RECORDS PROVIDED Start Marker
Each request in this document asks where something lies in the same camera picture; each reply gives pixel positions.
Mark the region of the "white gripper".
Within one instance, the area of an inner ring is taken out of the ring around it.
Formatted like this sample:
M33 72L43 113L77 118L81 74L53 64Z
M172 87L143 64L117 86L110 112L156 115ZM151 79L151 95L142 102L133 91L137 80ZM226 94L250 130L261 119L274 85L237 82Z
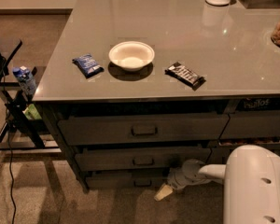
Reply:
M174 190L186 186L207 184L210 182L205 175L199 173L204 167L204 162L190 159L183 162L181 167L172 168L167 177L167 184L163 184L154 196L155 201L160 201L173 193Z

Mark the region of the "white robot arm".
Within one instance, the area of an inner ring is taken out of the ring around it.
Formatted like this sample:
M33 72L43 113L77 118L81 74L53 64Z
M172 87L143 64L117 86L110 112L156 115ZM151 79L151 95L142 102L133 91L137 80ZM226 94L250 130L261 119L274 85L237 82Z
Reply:
M280 157L259 146L236 148L225 164L185 161L169 173L154 199L211 181L224 186L223 224L280 224Z

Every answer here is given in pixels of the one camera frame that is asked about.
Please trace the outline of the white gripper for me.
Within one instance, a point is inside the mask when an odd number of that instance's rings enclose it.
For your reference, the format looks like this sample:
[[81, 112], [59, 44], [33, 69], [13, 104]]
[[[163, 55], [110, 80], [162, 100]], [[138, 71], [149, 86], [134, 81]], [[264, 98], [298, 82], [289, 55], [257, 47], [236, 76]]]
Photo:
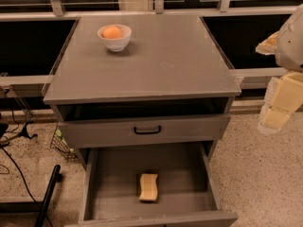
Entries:
[[283, 24], [279, 31], [257, 45], [262, 55], [274, 55], [276, 64], [290, 72], [271, 78], [258, 121], [258, 130], [270, 135], [279, 132], [296, 110], [303, 105], [303, 5]]
RECORDS PROVIDED End Marker
Look through the data and show every line containing "that".

▸ REPLY:
Every answer here is given in pixels of the one camera frame that is asked about.
Within one instance, a point is inside the mask when an odd number of that instance's rings enclose it.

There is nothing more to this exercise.